- **ACTION ITEM**:
Pictures stay out of the copy, and everything else in the data below is repeated exactly.

- **RECORDS FOR THIS TASK**:

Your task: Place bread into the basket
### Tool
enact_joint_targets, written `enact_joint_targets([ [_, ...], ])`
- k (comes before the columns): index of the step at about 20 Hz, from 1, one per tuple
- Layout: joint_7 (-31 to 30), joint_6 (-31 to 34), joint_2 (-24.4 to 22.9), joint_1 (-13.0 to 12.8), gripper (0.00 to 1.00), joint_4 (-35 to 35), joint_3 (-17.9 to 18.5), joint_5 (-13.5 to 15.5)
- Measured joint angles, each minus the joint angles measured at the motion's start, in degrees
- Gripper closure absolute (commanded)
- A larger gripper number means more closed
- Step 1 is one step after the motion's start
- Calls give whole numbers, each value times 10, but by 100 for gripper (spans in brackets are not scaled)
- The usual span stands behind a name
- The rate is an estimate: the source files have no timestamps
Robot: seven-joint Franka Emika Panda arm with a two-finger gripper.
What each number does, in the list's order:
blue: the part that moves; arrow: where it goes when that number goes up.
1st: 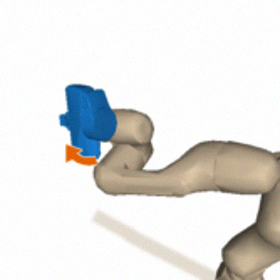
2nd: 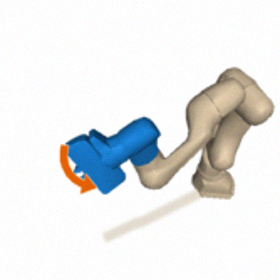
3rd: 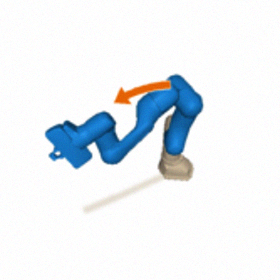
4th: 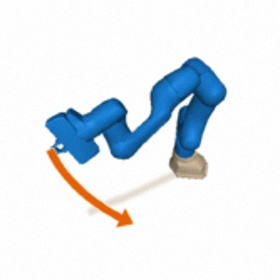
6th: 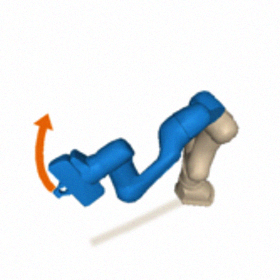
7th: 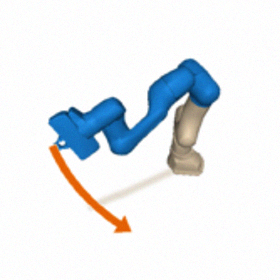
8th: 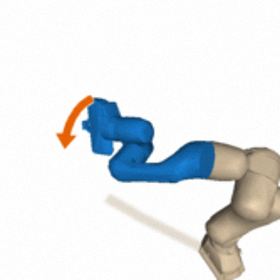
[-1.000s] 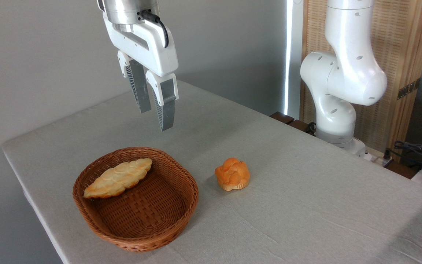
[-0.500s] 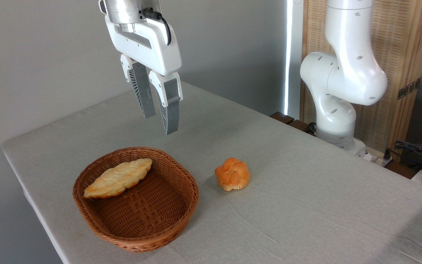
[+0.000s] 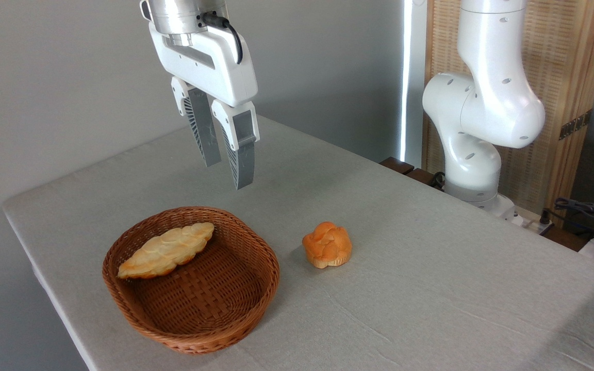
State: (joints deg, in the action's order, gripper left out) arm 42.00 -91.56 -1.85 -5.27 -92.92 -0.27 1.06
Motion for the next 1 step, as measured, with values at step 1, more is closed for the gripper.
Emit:
enact_joint_targets([
  [1,0,1,0,0,0,0,1,0],
])
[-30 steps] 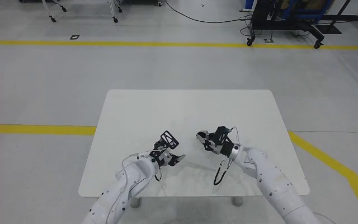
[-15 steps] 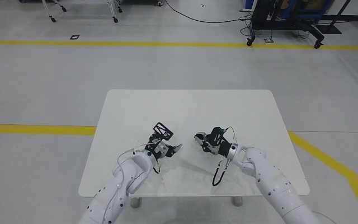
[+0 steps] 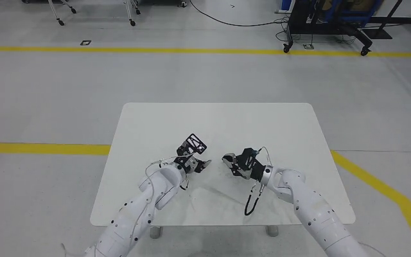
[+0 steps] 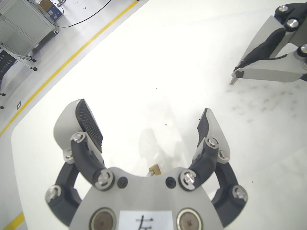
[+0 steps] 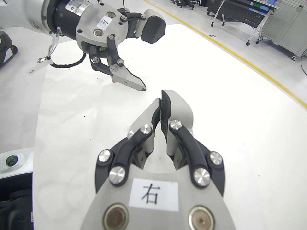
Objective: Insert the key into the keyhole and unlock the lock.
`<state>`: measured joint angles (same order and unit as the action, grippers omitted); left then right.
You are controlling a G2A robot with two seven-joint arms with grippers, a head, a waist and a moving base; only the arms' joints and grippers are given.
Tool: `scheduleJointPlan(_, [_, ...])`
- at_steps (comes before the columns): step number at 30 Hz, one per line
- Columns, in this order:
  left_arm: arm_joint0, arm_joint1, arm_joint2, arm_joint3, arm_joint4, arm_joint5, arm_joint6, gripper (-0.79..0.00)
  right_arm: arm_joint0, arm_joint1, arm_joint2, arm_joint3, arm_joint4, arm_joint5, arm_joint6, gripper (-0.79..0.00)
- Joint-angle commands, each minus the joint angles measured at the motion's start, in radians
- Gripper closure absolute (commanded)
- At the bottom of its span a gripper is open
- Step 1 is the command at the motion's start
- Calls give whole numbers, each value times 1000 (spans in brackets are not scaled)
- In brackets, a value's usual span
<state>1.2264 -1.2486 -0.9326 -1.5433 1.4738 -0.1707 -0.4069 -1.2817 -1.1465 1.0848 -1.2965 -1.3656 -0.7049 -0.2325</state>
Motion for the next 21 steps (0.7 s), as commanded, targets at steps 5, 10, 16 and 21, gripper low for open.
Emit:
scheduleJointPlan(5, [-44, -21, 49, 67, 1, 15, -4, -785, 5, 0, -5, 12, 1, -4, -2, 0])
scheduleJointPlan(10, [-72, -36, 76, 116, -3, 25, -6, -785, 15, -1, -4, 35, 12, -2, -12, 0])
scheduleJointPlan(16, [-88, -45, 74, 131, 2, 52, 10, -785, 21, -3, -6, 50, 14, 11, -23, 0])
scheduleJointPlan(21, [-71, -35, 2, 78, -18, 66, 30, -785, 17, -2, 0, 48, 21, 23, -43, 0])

- **RESULT BELOW**:
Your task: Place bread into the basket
### Tool
enact_joint_targets, written `enact_joint_targets([ [_, ...], ])`
- k (comes before the columns): index of the step at about 20 Hz, from 1, one per tuple
- Layout: joint_7 (-31 to 30), joint_6 (-31 to 34), joint_2 (-24.4 to 22.9), joint_1 (-13.0 to 12.8), gripper (0.00 to 1.00), joint_4 (-35 to 35), joint_3 (-17.9 to 18.5), joint_5 (-13.5 to 15.5)
- Measured joint angles, each minus the joint angles measured at the motion's start, in degrees
- Gripper closure absolute (commanded)
- A larger gripper number means more closed
- Step 1 is one step after the motion's start
- Calls give whole numbers, each value times 10, but by 100 for gripper (spans in brackets are not scaled)
- The usual span stands behind a name
- The rate is an estimate: the source files have no timestamps
Robot: seven-joint Franka Emika Panda arm with a two-finger gripper.
What each number does, in the list's order:
blue: the part that moves; arrow: where it goes when that number goes up.
1st: 
2nd: 
3rd: 
4th: 
6th: 
7th: 
8th: 
[-1.000s] 
[-0.500s] 
[+0.000s] 
State: (joints deg, in the action's order, gripper left out) arm 42.00 -91.56 -1.85 -5.27 -92.92 -0.27 1.06
Motion for the next 1 step, as measured, with values at step 1, more is closed for the gripper.
Emit:
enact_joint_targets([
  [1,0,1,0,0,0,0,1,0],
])
[-30 steps] 
[-15 steps] 
[+0 steps] 
[+0 steps] 
[+0 steps] 
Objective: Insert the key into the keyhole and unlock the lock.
`<state>`: measured joint angles (same order and unit as the action, grippers omitted); left then right.
You are controlling a G2A robot with two seven-joint arms with grippers, a head, a waist and a moving base; only the arms' joints and grippers are given.
Tool: `scheduleJointPlan(_, [_, ...])`
- at_steps (comes before the columns): step number at 30 Hz, one per line
- Columns, in this order:
  left_arm: arm_joint0, arm_joint1, arm_joint2, arm_joint3, arm_joint4, arm_joint5, arm_joint6, gripper (-0.79..0.00)
  right_arm: arm_joint0, arm_joint1, arm_joint2, arm_joint3, arm_joint4, arm_joint5, arm_joint6, gripper (-0.79..0.00)
- Joint-angle commands, each minus the joint angles measured at the motion's start, in radians
- Gripper closure absolute (commanded)
- At the bottom of its span a gripper is open
- Step 1 is the command at the motion's start
- Calls give whole numbers, each value times 1000 (spans in brackets are not scaled)
- In brackets, a value's usual span
<state>1.2264 -1.2486 -0.9326 -1.5433 1.4738 -0.1707 -0.4069 -1.2817 -1.1465 1.0848 -1.2965 -1.3656 -0.7049 -0.2325</state>
Motion for the next 21 steps (0.7 s), as commanded, targets at steps 5, 10, 16 and 21, gripper low for open.
Emit:
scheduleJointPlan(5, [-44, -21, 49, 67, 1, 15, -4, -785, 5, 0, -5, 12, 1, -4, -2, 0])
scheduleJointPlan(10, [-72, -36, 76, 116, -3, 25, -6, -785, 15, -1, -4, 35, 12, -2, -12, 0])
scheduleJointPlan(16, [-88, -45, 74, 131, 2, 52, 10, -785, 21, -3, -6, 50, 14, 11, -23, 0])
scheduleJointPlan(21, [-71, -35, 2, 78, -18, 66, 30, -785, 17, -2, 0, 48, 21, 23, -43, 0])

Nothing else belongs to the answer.